If you are still reading at this point, we came for lobster and got the traditional lobster/fried seafood menu item. At $28 a piece this was not cheap and the food was overall mediocre at best; while the lobster was tender and cooked just the way you want it to be, the fried seafood appetizers smelled--and tasted--like they had come out of a second-rate grocery store's freezer case. I should also mention that though they had beer taps, they had long ago stopped working. Draft beer seems like a staple when enjoying (or in this case, surviving) a New England seafood dinner.

So No Name should be a No Go if you happen to be in Boston. I'm sure it's in all the tourist guidebooks, but I am floored that it somehow manages to keep its reputation. You can get better and fresher seafood elsewhere in the city as well as sanitary conditions that aren't so unbearable.

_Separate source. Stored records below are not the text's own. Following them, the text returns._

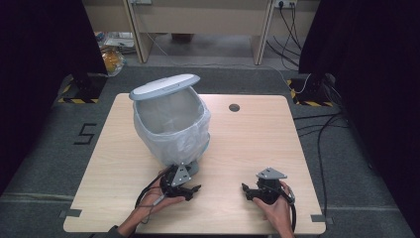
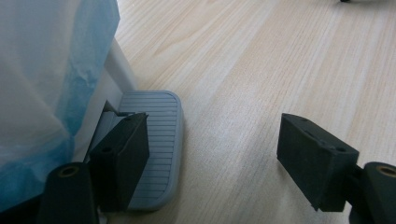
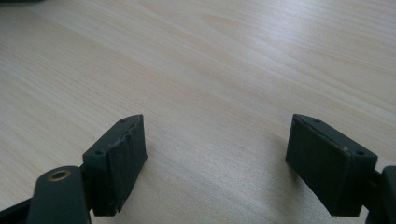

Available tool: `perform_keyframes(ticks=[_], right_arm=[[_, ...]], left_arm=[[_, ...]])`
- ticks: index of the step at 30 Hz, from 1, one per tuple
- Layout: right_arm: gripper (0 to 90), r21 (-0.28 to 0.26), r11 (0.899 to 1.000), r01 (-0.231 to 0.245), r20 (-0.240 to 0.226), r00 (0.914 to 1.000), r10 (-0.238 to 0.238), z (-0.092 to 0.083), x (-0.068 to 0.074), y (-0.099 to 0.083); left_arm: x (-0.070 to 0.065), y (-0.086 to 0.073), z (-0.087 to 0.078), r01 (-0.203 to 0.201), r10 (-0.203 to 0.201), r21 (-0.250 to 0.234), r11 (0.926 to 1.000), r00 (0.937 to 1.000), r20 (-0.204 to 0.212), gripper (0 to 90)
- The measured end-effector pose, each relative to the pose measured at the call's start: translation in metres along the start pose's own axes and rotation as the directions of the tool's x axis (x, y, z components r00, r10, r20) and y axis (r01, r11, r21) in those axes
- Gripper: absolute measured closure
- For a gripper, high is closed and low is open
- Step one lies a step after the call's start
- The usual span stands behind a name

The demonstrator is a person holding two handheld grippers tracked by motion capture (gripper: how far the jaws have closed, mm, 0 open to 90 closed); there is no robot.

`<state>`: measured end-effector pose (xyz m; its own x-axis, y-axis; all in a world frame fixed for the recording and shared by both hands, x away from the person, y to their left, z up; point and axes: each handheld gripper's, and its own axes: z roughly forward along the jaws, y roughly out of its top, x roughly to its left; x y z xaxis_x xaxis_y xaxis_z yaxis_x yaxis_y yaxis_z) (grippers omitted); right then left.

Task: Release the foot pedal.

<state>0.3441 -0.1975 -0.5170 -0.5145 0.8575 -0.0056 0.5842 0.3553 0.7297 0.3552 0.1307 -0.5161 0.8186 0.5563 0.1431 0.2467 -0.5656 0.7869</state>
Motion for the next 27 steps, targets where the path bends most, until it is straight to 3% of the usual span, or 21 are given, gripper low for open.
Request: perform_keyframes(ticks=[11,19,27], right_arm=[[19.9,0.001,1.0,0.002,-0.003,1.0,-0.002,0.0,0.0,0.0],[19.6,0.002,1.0,0.002,-0.004,1.0,-0.002,0.0,0.0,0.0],[19.6,0.002,1.0,0.004,-0.005,1.0,-0.004,0.0,0.0,0.0]], left_arm=[[0.001,0.006,-0.008,-0.007,0.006,-0.01,0.9999,0.9999,-0.011,24.8],[0.004,0.007,-0.012,0.011,-0.011,0.006,0.9999,0.9999,0.013,25.1],[0.003,0.009,-0.024,0.029,-0.028,-0.013,0.9995,0.999,0.034,24.9]])
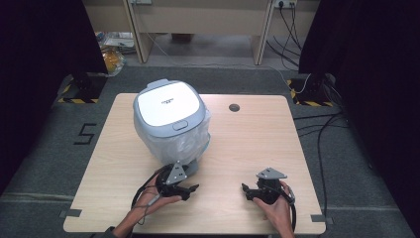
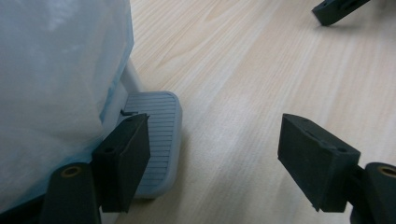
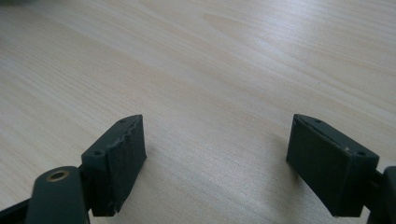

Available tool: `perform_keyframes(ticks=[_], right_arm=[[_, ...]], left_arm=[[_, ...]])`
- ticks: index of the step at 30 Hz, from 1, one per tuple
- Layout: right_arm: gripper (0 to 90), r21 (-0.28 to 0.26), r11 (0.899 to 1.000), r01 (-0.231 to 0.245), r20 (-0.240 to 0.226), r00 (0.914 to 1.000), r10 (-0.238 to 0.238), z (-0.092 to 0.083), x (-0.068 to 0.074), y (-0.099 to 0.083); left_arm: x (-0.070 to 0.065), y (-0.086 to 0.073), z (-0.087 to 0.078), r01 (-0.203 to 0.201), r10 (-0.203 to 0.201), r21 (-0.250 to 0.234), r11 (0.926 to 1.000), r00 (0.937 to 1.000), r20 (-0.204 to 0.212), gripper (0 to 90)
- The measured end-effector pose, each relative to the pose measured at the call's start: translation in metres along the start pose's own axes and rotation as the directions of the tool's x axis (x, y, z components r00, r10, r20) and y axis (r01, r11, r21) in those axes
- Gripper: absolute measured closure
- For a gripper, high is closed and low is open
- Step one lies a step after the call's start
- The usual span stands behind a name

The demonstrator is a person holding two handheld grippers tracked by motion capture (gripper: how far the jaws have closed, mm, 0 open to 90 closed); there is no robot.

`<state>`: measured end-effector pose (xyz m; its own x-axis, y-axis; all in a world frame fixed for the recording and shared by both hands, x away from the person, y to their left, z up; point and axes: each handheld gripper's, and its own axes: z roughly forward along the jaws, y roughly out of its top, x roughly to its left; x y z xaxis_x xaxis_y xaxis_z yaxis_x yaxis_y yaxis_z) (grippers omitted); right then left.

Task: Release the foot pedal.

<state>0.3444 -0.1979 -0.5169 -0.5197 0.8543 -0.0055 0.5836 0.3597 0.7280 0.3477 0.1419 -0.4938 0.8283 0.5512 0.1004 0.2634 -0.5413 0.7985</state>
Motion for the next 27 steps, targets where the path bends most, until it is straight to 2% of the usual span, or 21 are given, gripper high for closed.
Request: perform_keyframes(ticks=[6,17,27], right_arm=[[19.6,0.0,1.0,0.0,0.0,1.0,0.0,0.0,0.0,0.0],[19.6,-0.001,1.0,0.0,0.0,1.0,0.0,0.0,0.0,0.0],[19.6,-0.001,1.0,0.0,0.0,1.0,0.0,0.0,0.0,0.0]], left_arm=[[0.0,-0.002,-0.011,0.015,-0.015,-0.012,0.9998,0.9999,0.007,24.3],[0.002,-0.03,-0.038,0.07,-0.07,-0.007,0.9975,0.9974,-0.012,22.2],[0.008,-0.049,-0.046,0.092,-0.091,0.011,0.9957,0.9952,-0.035,20.1]])
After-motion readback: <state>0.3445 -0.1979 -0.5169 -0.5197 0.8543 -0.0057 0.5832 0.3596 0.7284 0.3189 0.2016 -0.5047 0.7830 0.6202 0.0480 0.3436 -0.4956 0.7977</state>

As for next week's trip, we are hoping to have better luck at Neptune!

No Name Restaurant on Urbanspoon

1 comment:

  1. My husband and I were in Boston in ... 2005 I think and ate at No Name. We loved it, the chowder was good, the tables clean and the water NOT from the last person's pitcher (GROSS). I ordered the clams, and being from the mid-atlantic did not realize the bellies would come with them (too used to the strips!). I hated it and was not going to eat (as it was my own fault). The waitress noticed and switched my dinner to the scrod (yum) with no charge. Too bad it sounds like it has gone downhill.